In 1848, Van Buren was the leader of the Barnburner faction of the Democratic Party, which repudiated the 1848 Democratic National Convention's selection of Lewis Cass, who was perceived as too friendly to slaveholders' rights. The Barnburners met for a State Convention in Utica, New York on June 22 and nominated Martin Van Buren as their presidential candidate. On August 9, the National Convention of the Free Soil Party, held in Buffalo, New York, endorsed this nomination. Martin Van Buren had no expectation of winning, but his increasingly anti-slavery views caused him to oppose Cass, and he also hoped to exact a measure of revenge, since Cass was instrumental in denying Martin Van Buren the Democratic nomination in 1844. Martin Van Buren failed to win a single state, but won enough votes in New York to tip the state to Zachary Taylor, who won the White House as a result.

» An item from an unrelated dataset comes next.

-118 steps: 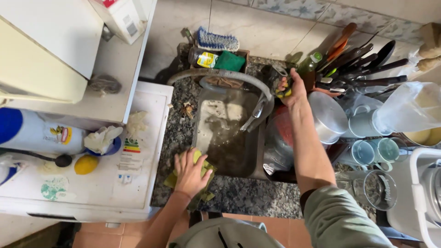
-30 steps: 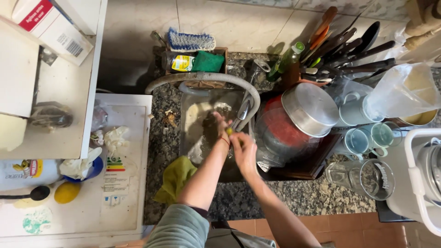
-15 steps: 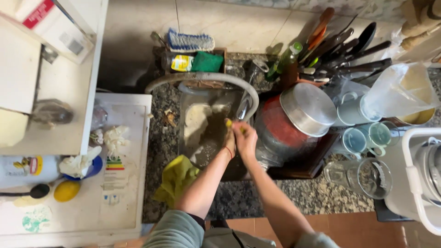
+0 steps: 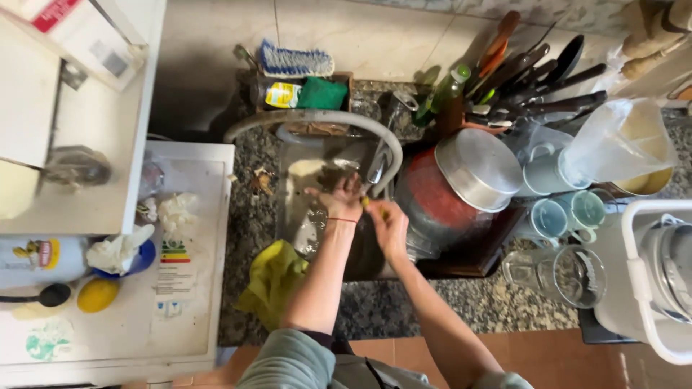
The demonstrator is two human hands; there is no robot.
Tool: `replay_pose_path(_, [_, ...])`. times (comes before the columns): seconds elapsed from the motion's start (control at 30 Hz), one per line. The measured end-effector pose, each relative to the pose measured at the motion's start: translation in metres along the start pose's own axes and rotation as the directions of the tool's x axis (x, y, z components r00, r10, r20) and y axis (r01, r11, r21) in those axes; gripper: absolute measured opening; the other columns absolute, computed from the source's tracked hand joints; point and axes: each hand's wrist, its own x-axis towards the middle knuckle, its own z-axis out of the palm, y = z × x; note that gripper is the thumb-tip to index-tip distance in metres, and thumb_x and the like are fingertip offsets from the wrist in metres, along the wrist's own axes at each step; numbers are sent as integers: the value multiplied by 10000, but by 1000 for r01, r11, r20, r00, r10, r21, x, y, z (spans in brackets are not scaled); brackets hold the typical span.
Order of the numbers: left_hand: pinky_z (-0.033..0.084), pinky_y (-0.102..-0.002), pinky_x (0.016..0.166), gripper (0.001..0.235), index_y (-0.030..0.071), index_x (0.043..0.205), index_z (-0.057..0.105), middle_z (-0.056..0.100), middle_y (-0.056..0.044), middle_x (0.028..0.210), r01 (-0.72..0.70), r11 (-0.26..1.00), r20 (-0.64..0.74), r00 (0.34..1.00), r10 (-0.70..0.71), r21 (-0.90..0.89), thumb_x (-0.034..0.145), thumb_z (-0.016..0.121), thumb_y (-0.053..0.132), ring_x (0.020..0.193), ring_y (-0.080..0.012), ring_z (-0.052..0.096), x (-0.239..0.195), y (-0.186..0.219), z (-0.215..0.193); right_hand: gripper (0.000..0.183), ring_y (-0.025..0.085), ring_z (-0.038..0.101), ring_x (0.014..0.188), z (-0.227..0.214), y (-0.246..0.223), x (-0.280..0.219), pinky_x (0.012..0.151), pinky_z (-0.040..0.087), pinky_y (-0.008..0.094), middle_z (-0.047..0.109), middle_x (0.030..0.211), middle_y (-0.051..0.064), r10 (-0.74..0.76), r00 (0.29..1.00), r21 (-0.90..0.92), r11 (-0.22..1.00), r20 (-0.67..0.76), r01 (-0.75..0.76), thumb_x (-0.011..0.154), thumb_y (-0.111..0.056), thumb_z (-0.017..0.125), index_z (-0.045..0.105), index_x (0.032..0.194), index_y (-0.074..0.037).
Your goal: Washing and scrubbing pots, pans, and lids in a kitchen sink, then cleaning the sink and removing waste from the drain.
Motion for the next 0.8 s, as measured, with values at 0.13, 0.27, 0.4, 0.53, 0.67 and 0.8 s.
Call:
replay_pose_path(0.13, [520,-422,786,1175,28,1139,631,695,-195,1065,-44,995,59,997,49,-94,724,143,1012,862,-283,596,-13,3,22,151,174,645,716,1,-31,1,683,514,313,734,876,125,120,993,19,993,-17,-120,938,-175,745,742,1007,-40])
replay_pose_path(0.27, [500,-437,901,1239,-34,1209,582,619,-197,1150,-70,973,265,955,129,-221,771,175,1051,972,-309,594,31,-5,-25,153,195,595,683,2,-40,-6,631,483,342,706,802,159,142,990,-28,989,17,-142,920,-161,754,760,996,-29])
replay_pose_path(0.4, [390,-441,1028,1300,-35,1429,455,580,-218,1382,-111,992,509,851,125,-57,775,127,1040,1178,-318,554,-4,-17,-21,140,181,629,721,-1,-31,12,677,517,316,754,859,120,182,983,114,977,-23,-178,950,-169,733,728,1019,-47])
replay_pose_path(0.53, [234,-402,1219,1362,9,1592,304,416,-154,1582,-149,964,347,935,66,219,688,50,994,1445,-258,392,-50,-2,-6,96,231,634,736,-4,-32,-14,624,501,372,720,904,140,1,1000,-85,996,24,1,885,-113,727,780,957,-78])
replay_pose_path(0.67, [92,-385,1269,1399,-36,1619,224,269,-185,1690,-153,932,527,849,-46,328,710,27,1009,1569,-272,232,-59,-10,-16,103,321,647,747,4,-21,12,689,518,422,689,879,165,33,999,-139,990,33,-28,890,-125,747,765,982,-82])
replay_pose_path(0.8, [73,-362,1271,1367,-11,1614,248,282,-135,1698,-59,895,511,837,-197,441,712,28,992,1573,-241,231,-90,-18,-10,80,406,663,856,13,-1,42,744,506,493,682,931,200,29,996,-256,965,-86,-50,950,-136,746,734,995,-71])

Many Free Soil members joined the Republican Party when it was formed in the mid-1850s, and in 1860 former Free Soiler Hannibal Hamlin was the successful Republican candidate for vice president. Though most former Free Soil members became Republicans because of the slavery issue, many including Martin and John Van Buren chose to return to the Democratic fold.

==Death and burial==
In 1865, John Van Buren again ran for New York state Attorney General on the Democratic ticket, and was defeated by Republican John H. Martindale. After Van Buren's election defeat, he visited Europe accompanied by his daughter and niece. "They traveled extensively in England, Sweden, Norway and Russia." On October 13, 1866, Van Buren died from kidney disease while at sea near Cape Race, Newfoundland as he traveled from Liverpool to New York City aboard the steamship Scotia. A storm set in after his death, and believing it was an omen, the Scotia's sailors tried to cast his body into the sea, but the captain would not allow it.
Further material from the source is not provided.